Recorded data
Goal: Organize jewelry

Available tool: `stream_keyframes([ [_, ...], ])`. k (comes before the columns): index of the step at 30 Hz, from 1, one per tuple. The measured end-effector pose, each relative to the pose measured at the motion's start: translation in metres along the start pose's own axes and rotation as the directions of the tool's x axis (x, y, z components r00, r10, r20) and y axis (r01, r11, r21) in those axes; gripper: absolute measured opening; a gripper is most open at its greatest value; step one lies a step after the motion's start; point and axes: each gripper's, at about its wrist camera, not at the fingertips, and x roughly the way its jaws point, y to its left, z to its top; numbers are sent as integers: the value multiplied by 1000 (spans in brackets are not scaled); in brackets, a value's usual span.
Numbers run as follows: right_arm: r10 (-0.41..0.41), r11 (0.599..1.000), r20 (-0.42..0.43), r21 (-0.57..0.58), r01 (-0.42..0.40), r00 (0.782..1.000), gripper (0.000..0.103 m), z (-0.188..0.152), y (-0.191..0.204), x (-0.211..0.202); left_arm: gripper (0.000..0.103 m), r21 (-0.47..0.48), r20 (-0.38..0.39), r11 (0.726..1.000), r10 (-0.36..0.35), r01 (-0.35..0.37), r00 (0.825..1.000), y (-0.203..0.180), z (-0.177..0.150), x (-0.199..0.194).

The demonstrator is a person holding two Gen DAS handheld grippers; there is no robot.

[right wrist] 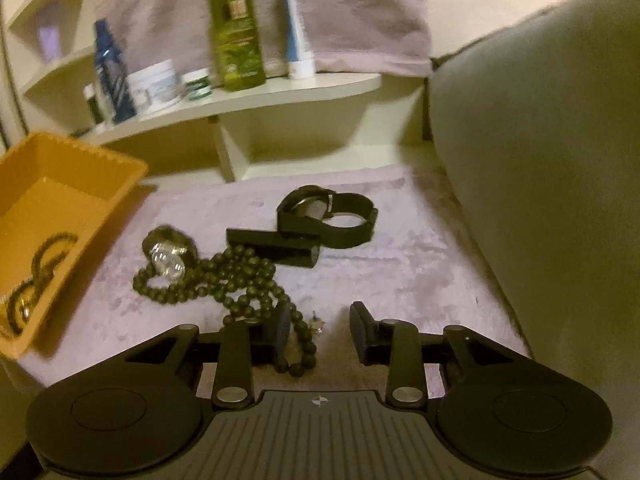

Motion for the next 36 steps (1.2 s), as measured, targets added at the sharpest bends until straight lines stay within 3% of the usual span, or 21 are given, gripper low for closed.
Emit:
stream_keyframes([
  [8, -38, 999, -8, -9, 38, 999, 23, -1, -4, 4, 10, 0, 0, 1000, 1, -1, 1000, 0, 0, 0],
  [12, -70, 988, -23, -140, 66, 997, 23, -4, 11, 6, 10, 0, 1, 1000, 1, -1, 1000, 0, 0, 0],
  [15, -78, 983, -31, -170, 72, 996, 21, -5, 14, 7, 10, -1, 0, 1000, 2, -2, 1000, -1, 0, 0],
  [19, -83, 974, -34, -216, 74, 996, 7, -6, 20, 8, 10, -2, 1, 1000, 2, -2, 1000, -1, 0, 0],
  [27, -82, 970, 20, -226, 84, 996, 7, 0, 27, -4, 10, -2, 1, 1000, 2, -2, 1000, -2, 0, 0],
  [32, 23, 974, 93, -226, -1, 995, 7, 21, 56, -20, 10, -4, 1, 1000, 1, -1, 1000, -2, 0, 0],
  [36, 152, 967, 123, -223, -122, 981, 6, 39, 93, -26, 10, -1, 2, 1000, 1, -1, 1000, -2, 0, 0],
])
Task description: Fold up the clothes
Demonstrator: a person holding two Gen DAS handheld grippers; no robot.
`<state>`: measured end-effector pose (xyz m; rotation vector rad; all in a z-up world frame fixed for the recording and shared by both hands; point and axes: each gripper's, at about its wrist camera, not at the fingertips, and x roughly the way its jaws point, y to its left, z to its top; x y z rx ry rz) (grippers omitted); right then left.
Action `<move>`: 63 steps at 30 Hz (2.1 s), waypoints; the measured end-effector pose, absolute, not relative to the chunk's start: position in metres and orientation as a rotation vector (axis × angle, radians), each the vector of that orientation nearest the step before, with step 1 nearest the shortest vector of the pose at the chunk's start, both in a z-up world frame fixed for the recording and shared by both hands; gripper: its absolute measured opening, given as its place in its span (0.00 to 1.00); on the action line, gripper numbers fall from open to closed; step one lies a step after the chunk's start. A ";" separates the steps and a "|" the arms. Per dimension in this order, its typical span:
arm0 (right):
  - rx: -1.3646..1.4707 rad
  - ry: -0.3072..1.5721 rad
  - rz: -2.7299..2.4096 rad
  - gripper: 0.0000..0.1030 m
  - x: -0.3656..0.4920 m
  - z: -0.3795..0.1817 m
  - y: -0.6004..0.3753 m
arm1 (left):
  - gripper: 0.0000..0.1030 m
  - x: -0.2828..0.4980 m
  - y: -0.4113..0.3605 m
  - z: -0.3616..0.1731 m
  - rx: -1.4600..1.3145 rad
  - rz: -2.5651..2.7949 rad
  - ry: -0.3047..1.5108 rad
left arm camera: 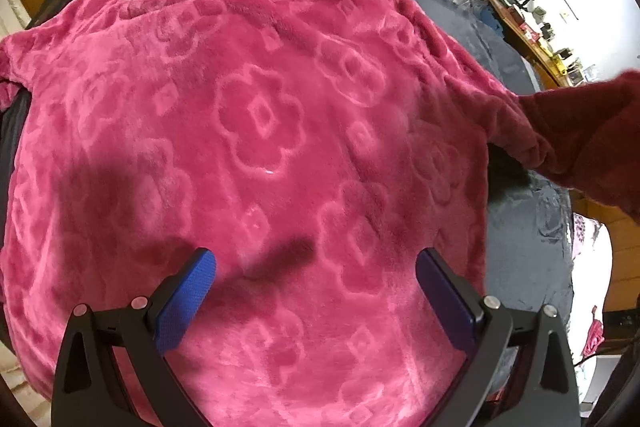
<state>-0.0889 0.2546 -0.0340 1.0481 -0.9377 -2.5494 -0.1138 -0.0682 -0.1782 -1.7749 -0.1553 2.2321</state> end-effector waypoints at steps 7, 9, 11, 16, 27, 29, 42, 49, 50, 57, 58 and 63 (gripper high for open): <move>1.164 -0.844 -2.441 0.18 -0.140 -0.070 0.167 | 0.98 -0.133 -0.094 -0.184 -1.751 2.219 -0.257; 1.264 -0.846 -2.406 0.20 -0.149 -0.094 0.151 | 0.98 -0.137 -0.102 -0.186 -1.746 2.211 -0.279; 1.372 -0.880 -2.352 0.30 -0.157 -0.121 0.144 | 0.98 -0.144 -0.099 -0.190 -1.741 2.199 -0.269; 1.487 -0.995 -2.298 0.64 -0.150 -0.153 0.146 | 0.98 -0.152 -0.093 -0.195 -1.735 2.148 -0.244; 1.647 -0.676 -2.478 0.64 -0.078 -0.159 0.151 | 0.98 -0.179 -0.048 -0.198 -1.652 2.009 -0.325; 1.707 -0.644 -2.436 0.64 -0.060 -0.174 0.141 | 0.98 -0.185 -0.035 -0.199 -1.620 1.987 -0.327; 1.759 -0.379 -2.390 0.64 -0.034 -0.205 0.090 | 0.98 -0.204 0.019 -0.215 -1.454 1.978 -0.095; 1.761 -0.400 -2.387 0.72 -0.030 -0.214 0.093 | 0.94 -0.207 0.028 -0.228 -1.468 1.933 -0.055; 1.746 -0.404 -2.378 0.77 -0.030 -0.214 0.093 | 0.93 -0.206 0.029 -0.229 -1.462 1.929 -0.043; 1.696 -0.236 -2.361 1.00 -0.026 -0.220 0.075 | 0.68 -0.207 0.030 -0.229 -1.454 1.907 -0.033; 1.696 -0.209 -2.366 1.00 -0.025 -0.220 0.074 | 0.63 -0.207 0.030 -0.229 -1.455 1.909 -0.025; 1.708 -0.074 -2.386 1.00 -0.021 -0.223 0.066 | 0.54 -0.203 0.035 -0.228 -1.445 1.921 0.040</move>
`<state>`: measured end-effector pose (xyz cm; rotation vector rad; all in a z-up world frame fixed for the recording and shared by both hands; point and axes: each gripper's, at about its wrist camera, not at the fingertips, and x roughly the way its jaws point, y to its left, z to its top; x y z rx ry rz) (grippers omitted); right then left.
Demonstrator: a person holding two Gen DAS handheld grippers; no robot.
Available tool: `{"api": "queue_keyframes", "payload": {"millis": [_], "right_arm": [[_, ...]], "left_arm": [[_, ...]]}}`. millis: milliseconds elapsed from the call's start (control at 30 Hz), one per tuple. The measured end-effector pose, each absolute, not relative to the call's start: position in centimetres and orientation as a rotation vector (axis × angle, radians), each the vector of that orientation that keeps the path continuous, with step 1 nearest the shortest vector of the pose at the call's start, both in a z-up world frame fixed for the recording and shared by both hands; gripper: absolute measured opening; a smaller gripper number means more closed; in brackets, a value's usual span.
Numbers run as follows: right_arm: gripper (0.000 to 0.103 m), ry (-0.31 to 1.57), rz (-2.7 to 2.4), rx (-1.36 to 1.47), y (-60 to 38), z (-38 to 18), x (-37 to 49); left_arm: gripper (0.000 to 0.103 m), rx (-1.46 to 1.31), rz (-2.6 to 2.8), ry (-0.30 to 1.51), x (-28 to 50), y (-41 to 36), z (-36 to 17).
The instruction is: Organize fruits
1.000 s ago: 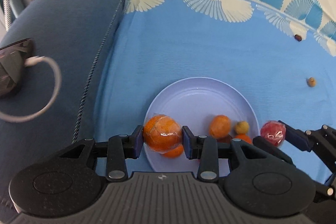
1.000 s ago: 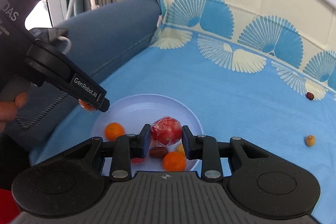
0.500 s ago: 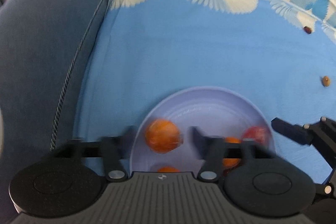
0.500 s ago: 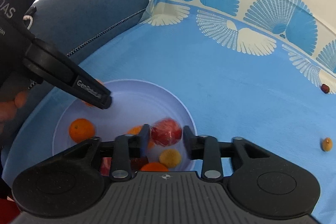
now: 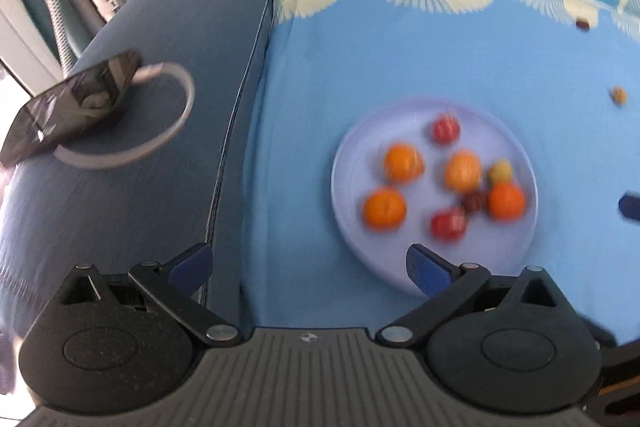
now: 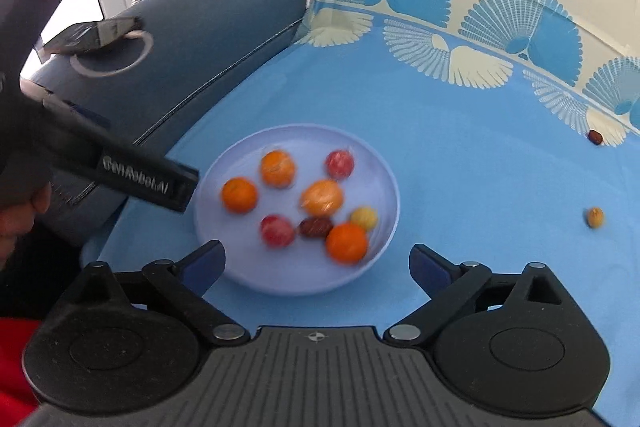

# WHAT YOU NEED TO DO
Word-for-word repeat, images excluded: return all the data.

# RESPONSE TO THE EXERCISE
Goal: Organize jewelry

Available tool: `stream_keyframes([ [_, ...], ])`. k (comes before the columns): index of the step at 30 Hz, from 1, one per tuple. The measured end-effector pose, each relative to the pose measured at the motion's start: translation in metres along the start pose's own axes and rotation as the directions of the tool's x axis (x, y, z components r00, r10, r20) and y axis (r01, r11, r21) in those axes; gripper: absolute measured opening; a gripper is most open at its greatest value; step one lies a step after the motion's start; point and axes: each gripper's, at about its wrist camera, not at the fingertips, and x roughly the way its jaws point, y to its left, z to its top; numbers are sent as integers: the value multiplied by 1000 (spans in brackets are not scaled); in brackets, a value's usual span.
Numbers run as follows: right_arm: r10 (-0.41..0.41), r11 (0.599..1.000), r20 (-0.42..0.43), r21 (-0.57..0.58), r01 (-0.42..0.40), r00 (0.782..1.000), gripper (0.000..0.103 m), z (-0.188..0.152), y (-0.191..0.204), x (-0.211..0.202); left_arm: gripper (0.000..0.103 m), r21 (-0.47..0.48), r20 (-0.38..0.39), r11 (0.726..1.000), r10 (-0.36..0.35), r01 (-0.35..0.37), r00 (0.825..1.000), y (-0.203..0.180), z (-0.177..0.150), x (-0.199..0.194).

The demonstrator is a person holding two Gen DAS handheld grippers; there is no robot.

[right wrist] 

Motion for the next 36 steps (1.2 s), as measured, targets added at the sharpest bends until straight lines stay within 3% of the usual span, or 21 are given, gripper low for closed.
Emit:
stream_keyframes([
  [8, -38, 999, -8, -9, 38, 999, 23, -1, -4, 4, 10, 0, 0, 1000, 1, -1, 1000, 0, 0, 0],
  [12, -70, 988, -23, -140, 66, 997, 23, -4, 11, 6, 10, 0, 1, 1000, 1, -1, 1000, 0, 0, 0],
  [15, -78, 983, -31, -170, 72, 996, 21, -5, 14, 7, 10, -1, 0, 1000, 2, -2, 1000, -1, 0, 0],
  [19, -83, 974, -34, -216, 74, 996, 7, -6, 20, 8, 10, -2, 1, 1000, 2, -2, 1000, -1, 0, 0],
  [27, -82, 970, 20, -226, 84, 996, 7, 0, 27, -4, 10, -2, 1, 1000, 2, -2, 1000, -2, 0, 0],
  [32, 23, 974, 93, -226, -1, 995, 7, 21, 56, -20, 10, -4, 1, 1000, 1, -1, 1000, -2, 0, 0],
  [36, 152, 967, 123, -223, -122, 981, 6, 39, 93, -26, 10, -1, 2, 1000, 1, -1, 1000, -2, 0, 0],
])
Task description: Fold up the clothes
Demonstrator: a person holding two Gen DAS handheld grippers; no robot.
`<state>`: measured end-effector pose (xyz m; rotation vector rad; all in a z-up world frame fixed for the recording and shared by both hands; point and axes: each gripper's, at about its wrist camera, not at the fingertips, and x roughly the way its jaws point, y to its left, z to its top; x y z rx ry rz) (grippers omitted); right then left.
Action `<move>`: 63 steps at 30 Hz (2.1 s), waypoints; the measured end-effector pose, absolute, not relative to the chunk's start: position in metres and orientation as a rotation vector (axis × angle, radians), each the vector of that orientation nearest the step before, with step 1 nearest the shortest vector of the pose at the chunk's start, both in a z-up world frame fixed for the recording and shared by both hands; gripper: its absolute measured opening, given as its place in its span (0.00 to 1.00); on the action line, gripper numbers fall from open to closed; step one lies a step after the chunk's start. A ";" separates the steps and a "|" the arms. Per dimension in this order, its typical span:
arm0 (right):
  - rx: -1.3646..1.4707 rad
  - ry: -0.3072..1.5721 rad
  - rz: -2.7299..2.4096 rad
  - gripper: 0.0000..0.1030 m
  - x: -0.3656..0.4920 m
  - z: -0.3795..0.1817 m
  - y: -0.6004..0.3753 m
arm1 (left):
  - gripper: 0.0000..0.1030 m
  - x: -0.2828..0.4980 m
  - y: -0.4113..0.3605 m
  - z: -0.3616..0.1731 m
  - rx: -1.4600..1.3145 rad
  - rz: -2.5651..2.7949 rad
  - ry: -0.3047..1.5108 rad
left arm camera: 
<state>-0.0889 0.2546 -0.0340 1.0481 -0.9377 -2.5494 -0.1138 -0.0682 -0.1782 -1.7749 -0.1553 2.2321</state> end-effector waypoints at steps 7, 9, 11, 16, 27, 29, 42, 49, 50, 57, 58 and 63 (gripper high for open): <move>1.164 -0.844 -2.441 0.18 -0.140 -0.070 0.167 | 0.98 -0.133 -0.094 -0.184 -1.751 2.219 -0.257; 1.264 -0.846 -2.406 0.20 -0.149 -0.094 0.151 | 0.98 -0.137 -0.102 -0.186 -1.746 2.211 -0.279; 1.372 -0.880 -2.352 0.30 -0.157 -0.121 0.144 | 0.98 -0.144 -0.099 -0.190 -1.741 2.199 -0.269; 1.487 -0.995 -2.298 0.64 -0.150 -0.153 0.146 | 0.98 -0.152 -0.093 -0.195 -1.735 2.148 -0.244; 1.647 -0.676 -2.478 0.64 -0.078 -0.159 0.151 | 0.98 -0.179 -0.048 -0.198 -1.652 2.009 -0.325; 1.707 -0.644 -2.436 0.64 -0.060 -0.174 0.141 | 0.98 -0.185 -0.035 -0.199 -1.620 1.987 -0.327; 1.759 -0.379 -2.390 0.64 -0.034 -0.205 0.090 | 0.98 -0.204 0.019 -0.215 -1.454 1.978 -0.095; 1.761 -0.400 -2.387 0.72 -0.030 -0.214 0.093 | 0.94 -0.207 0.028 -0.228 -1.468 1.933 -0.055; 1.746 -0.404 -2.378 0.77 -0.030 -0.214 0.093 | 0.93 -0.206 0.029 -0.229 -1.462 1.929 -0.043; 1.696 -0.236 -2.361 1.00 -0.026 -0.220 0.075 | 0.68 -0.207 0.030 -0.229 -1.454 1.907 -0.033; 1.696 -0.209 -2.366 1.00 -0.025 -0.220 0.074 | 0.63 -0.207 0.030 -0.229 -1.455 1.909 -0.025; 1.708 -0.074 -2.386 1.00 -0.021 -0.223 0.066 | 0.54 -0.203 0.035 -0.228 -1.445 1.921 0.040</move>
`<state>`: measured end-effector pose (xyz cm; rotation vector rad; all in a z-up world frame fixed for the recording and shared by both hands; point and axes: each gripper's, at about its wrist camera, not at the fingertips, and x roughly the way its jaws point, y to its left, z to its top; x y z rx ry rz) (grippers omitted); right then left.
Demonstrator: a person holding two Gen DAS handheld grippers; no robot.
Available tool: `{"api": "queue_keyframes", "payload": {"millis": [_], "right_arm": [[_, ...]], "left_arm": [[_, ...]]}}`. millis: milliseconds elapsed from the call's start (control at 30 Hz), one per tuple. The measured end-effector pose, each absolute, not relative to the call's start: position in centimetres and orientation as a rotation vector (axis × angle, radians), each the vector of that orientation that keeps the path continuous, with step 1 nearest the shortest vector of the pose at the call's start, both in a z-up world frame fixed for the recording and shared by both hands; gripper: absolute measured opening; a smaller gripper number means more closed; in brackets, a value's usual span.
Numbers run as follows: right_arm: gripper (0.000 to 0.103 m), ry (-0.31 to 1.57), rz (-2.7 to 2.4), rx (-1.36 to 1.47), y (-60 to 38), z (-38 to 18), x (-37 to 49); left_arm: gripper (0.000 to 0.103 m), rx (-1.46 to 1.31), rz (-2.6 to 2.8), ry (-0.30 to 1.51), x (-28 to 50), y (-41 to 36), z (-36 to 17).
The instruction is: Organize fruits
1.000 s ago: 
1.000 s ago: 
0.500 s ago: 
0.500 s ago: 
now: 
now: 

Nothing further remains in this exercise.